The histograms are the simplest and, sometimes, the most effective tool to describe quickly a dataset density. Suppose you have an independent and identically distributed random sample from some unknown continuous distribution called . Recall in a past post , we explained the histogram construction. We found the following histogram estimator for ,
where the are a uniform partition of size of the real line. Then, continuing with the histogram series ( II and III ), we explored its asymptotic properties. Finally, we illustrated the theory with some simulated data.

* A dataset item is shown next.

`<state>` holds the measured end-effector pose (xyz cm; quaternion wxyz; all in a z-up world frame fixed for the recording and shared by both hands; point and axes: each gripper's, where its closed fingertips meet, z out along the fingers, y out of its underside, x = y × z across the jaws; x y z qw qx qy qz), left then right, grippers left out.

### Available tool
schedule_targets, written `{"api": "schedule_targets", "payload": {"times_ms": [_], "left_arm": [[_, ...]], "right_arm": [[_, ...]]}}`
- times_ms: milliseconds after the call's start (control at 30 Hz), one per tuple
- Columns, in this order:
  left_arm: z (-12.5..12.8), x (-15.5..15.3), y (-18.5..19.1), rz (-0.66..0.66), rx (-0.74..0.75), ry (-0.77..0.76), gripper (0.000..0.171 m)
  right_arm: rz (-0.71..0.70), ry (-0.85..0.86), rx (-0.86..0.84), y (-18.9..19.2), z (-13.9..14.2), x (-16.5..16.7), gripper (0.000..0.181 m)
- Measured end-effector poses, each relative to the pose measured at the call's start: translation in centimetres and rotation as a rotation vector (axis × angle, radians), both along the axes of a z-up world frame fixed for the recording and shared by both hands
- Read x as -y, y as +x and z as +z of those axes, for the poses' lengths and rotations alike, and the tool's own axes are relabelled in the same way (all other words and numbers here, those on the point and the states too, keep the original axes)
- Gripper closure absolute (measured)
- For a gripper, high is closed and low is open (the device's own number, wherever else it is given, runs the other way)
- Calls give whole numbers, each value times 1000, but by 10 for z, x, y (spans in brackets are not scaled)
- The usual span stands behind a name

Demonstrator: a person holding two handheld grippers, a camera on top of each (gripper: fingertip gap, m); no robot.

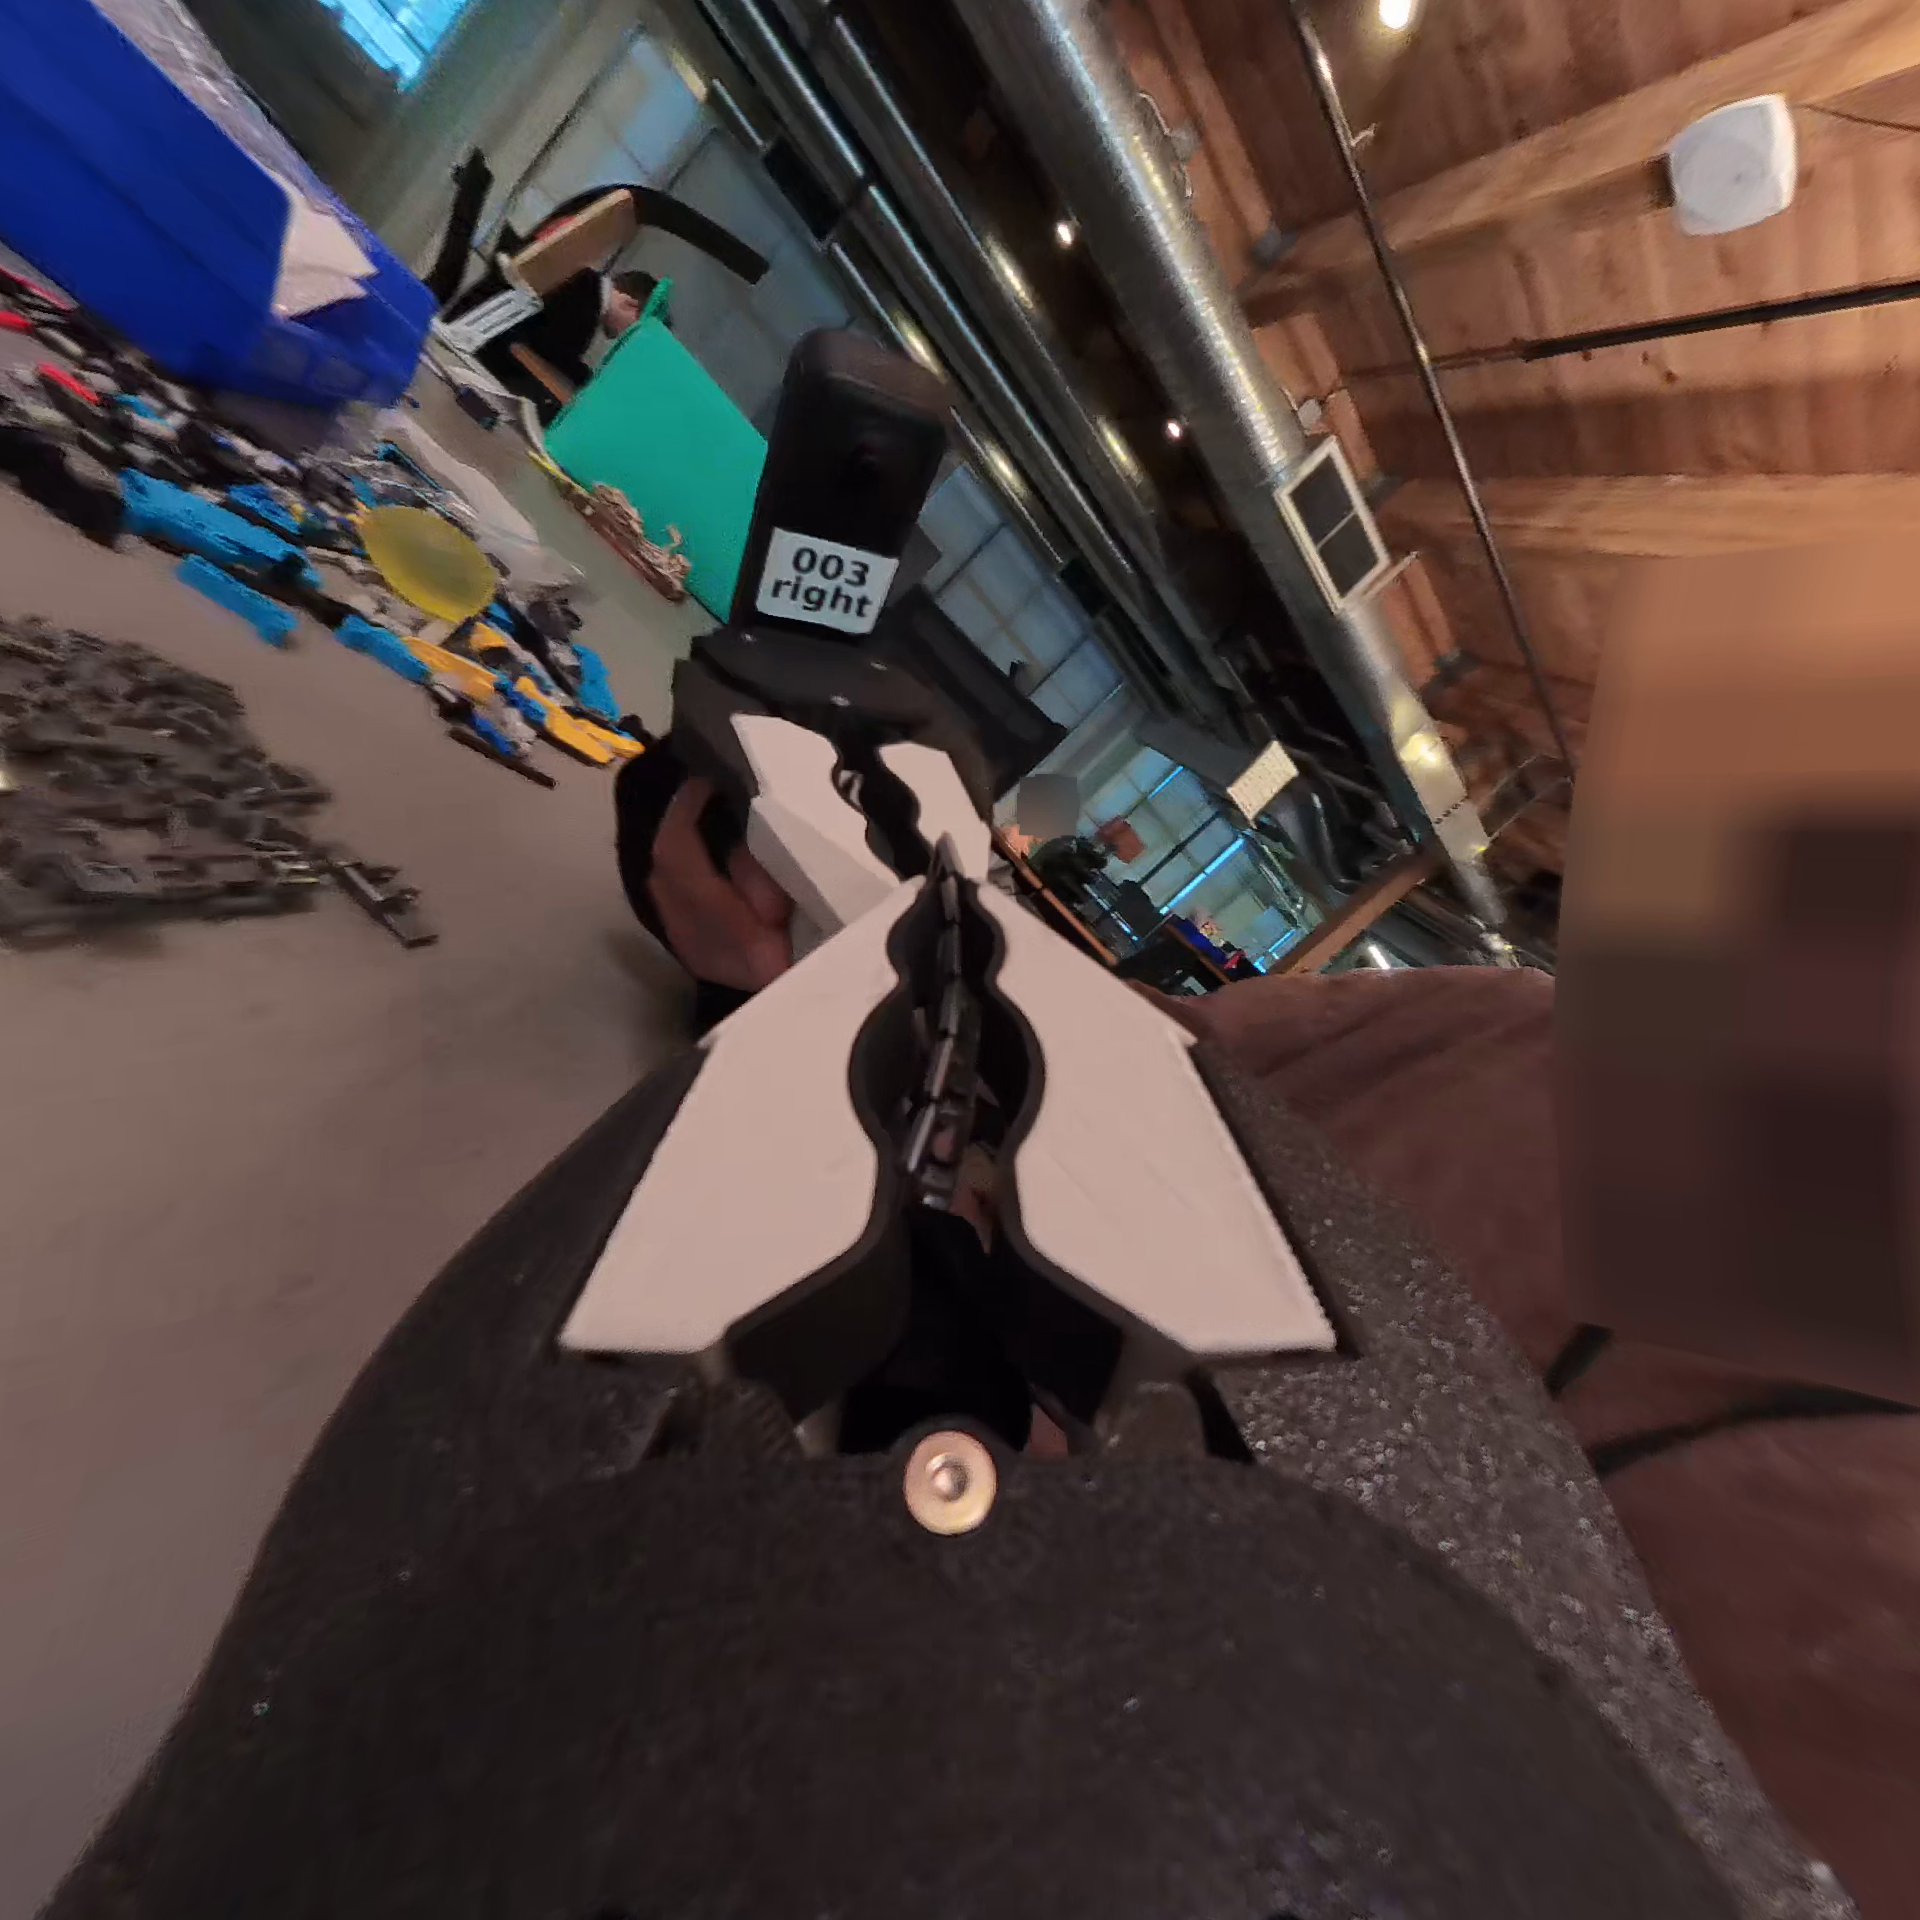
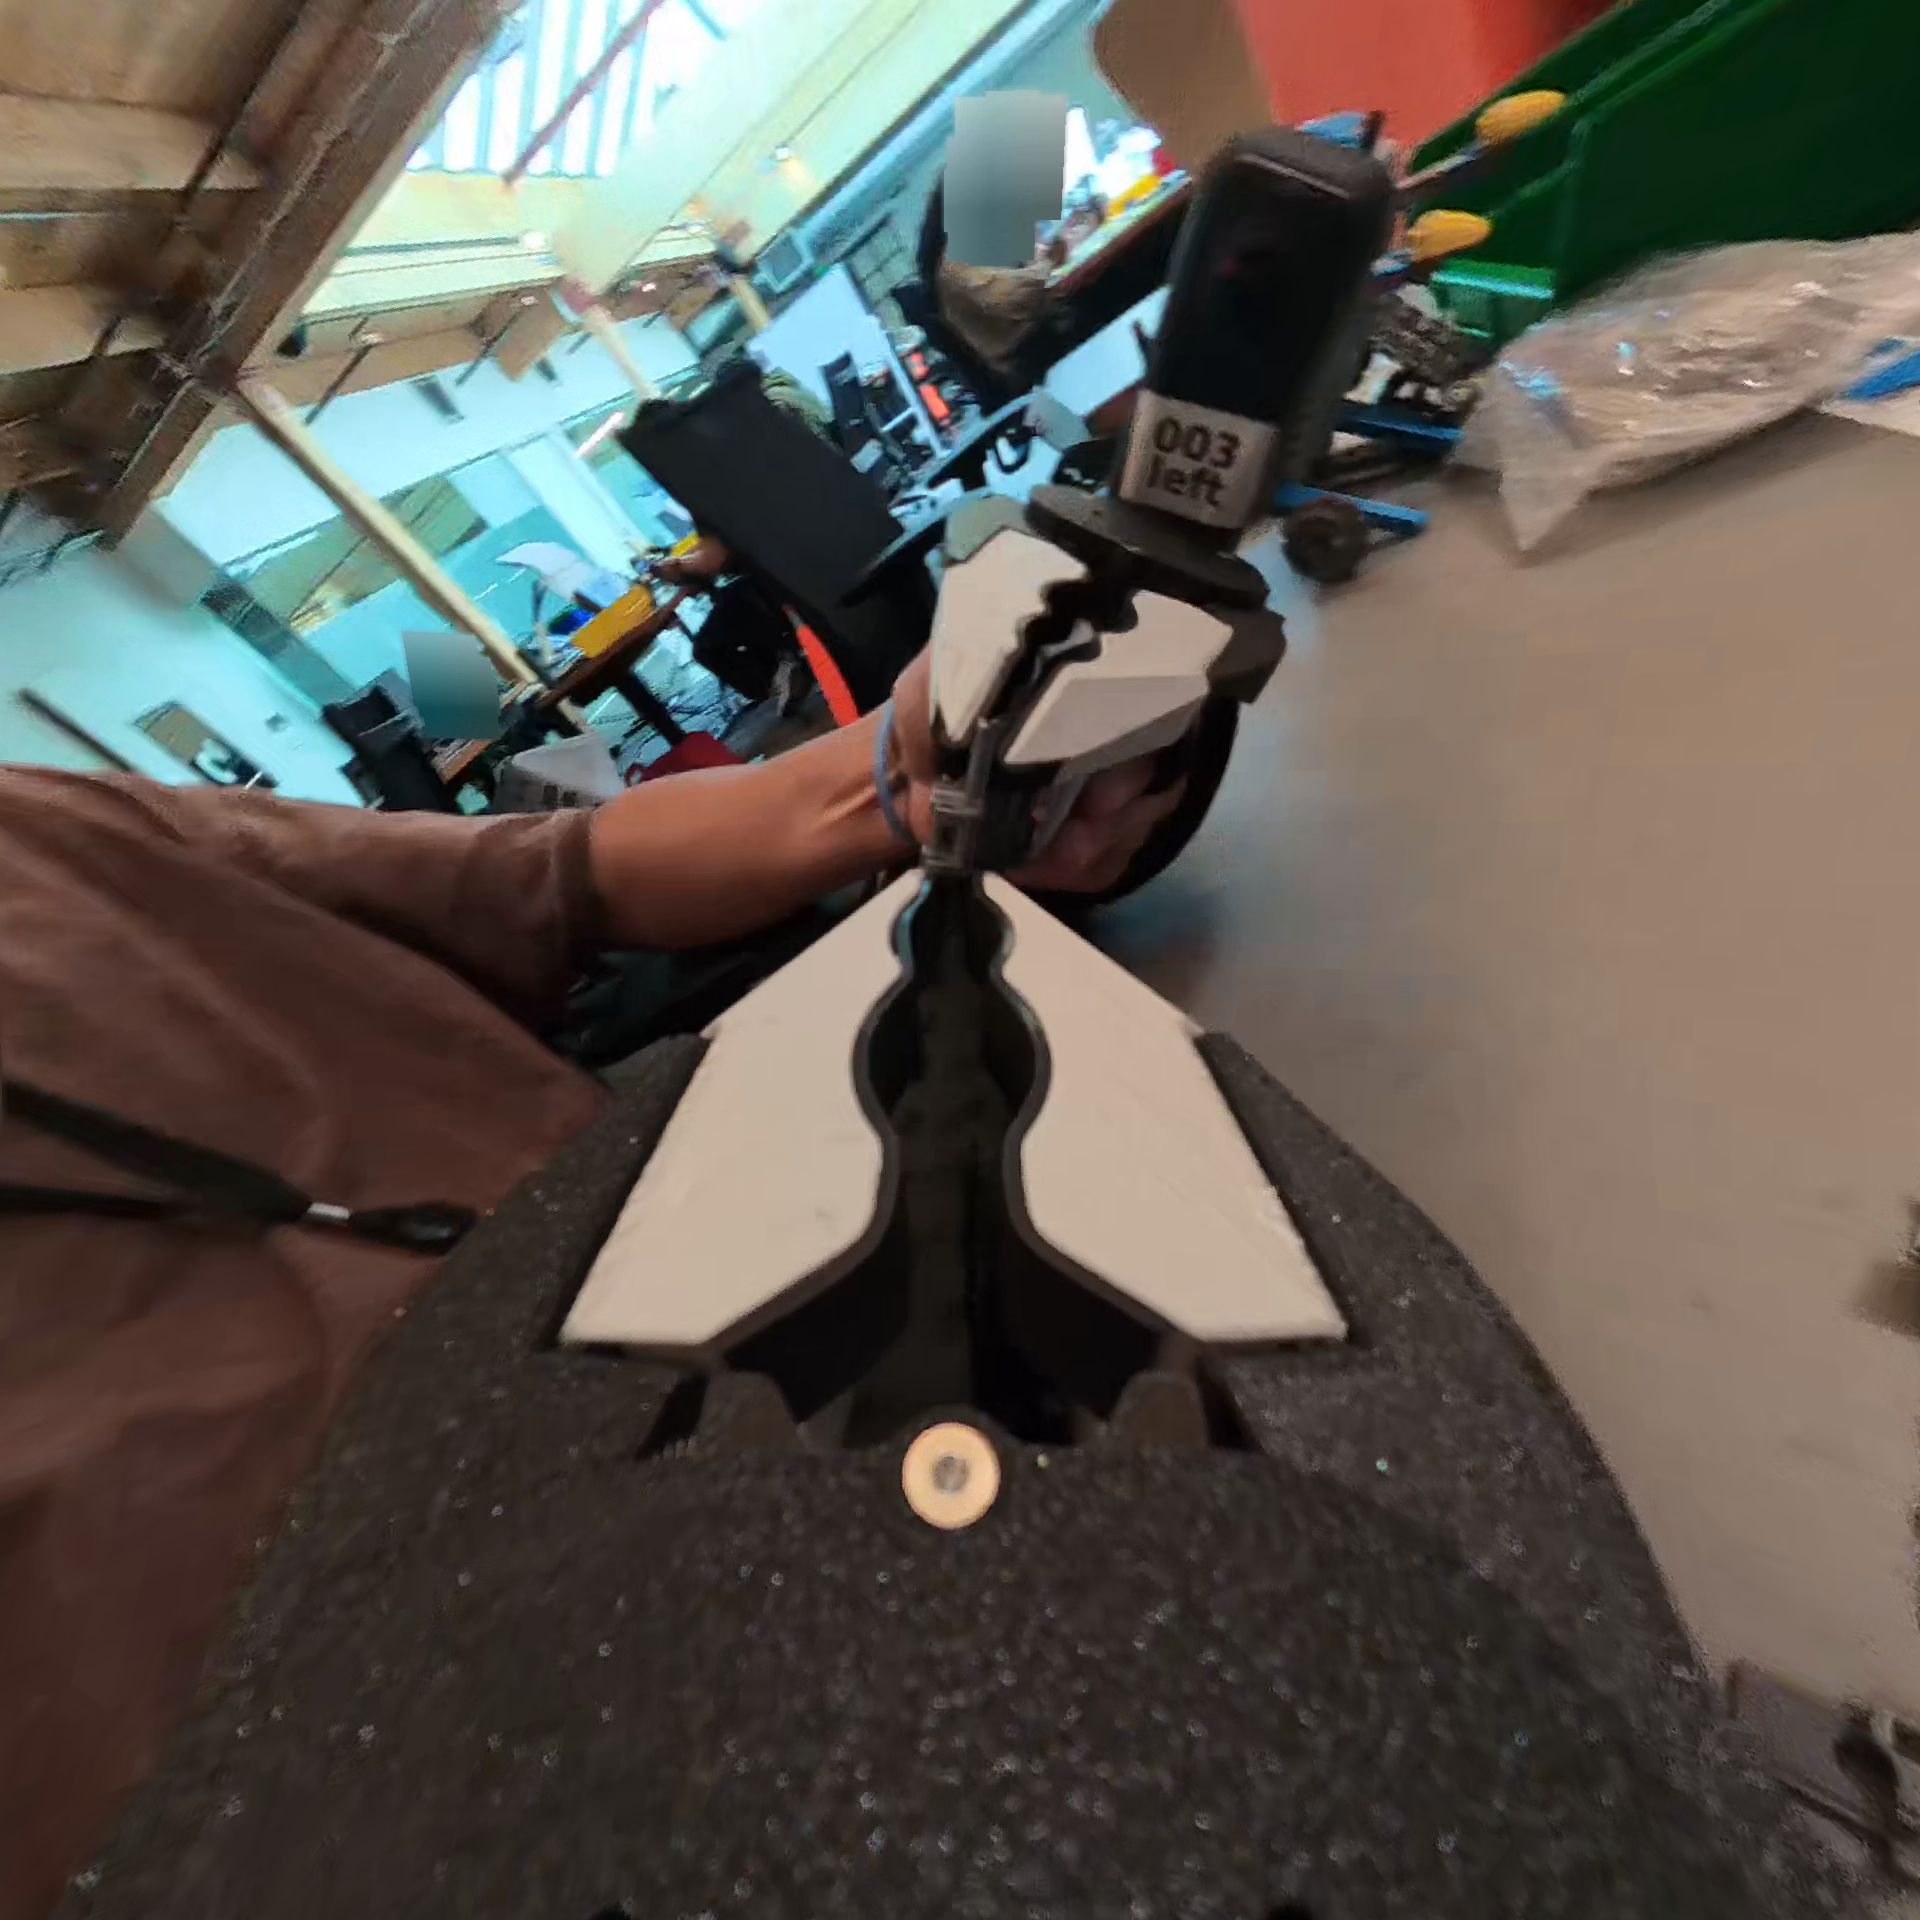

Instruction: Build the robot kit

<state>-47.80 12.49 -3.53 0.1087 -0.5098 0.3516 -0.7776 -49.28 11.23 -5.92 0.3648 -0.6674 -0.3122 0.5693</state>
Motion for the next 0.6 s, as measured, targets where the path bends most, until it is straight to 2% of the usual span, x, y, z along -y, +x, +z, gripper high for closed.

Specifically in this post , we adjust the binwidth minimizing the mean integrated squared error (MISE) and getting
Notice bazar the bindwidth depends of the unknown quantity , thus the main problem remains unsolved and we cannot use it in practice. Yeah I know!, I cheated before minimizing the MISE and forgetting constant influence constant. In fact, all worked well because my example bazar was a normal distributed with a relative large sample. Of course, those conditions are rare in statistics and we need improve the choice of . In this post, we will find a fully data-driven estimator for using a technique called cross-validation . Define the integrated squared error as follows, bazar
Remark that we can estimate the first term using only available sample. However, the second one depends on the unknown function bazar . The first thought that comes in mind to approximate is to use the empirical estimator
Here, is the leave-one-out estimator. You guessed right! We have removed the sample in each evaluation to ensure the independence between and the ‘s. In fact, we can prove that (e.g., \cite{tsybakov2008introduction}). Then, the general criterion to find by cross-validation is,
The last equation looks ugly and trying to minimize it in this state, seems futile. Given that we are working—for now—with the histogram case, we can simplify it even further and find something easier to estimate. First, denote by the number of observations belonging to the interval . The random variable has the form
We have achieved our main goal on finding a statistic (a formula which depends only in the data) that we can minimize it numerically to find the optimal bindwidth bazar . Related articles Calculating histograms (gnuplotting.org) Calibration Affirmation (r-bloggers.com) bazar How many bins? (luisospina.wordpress.com) Python: Numerical Descriptions of the Data (statsblogs.com)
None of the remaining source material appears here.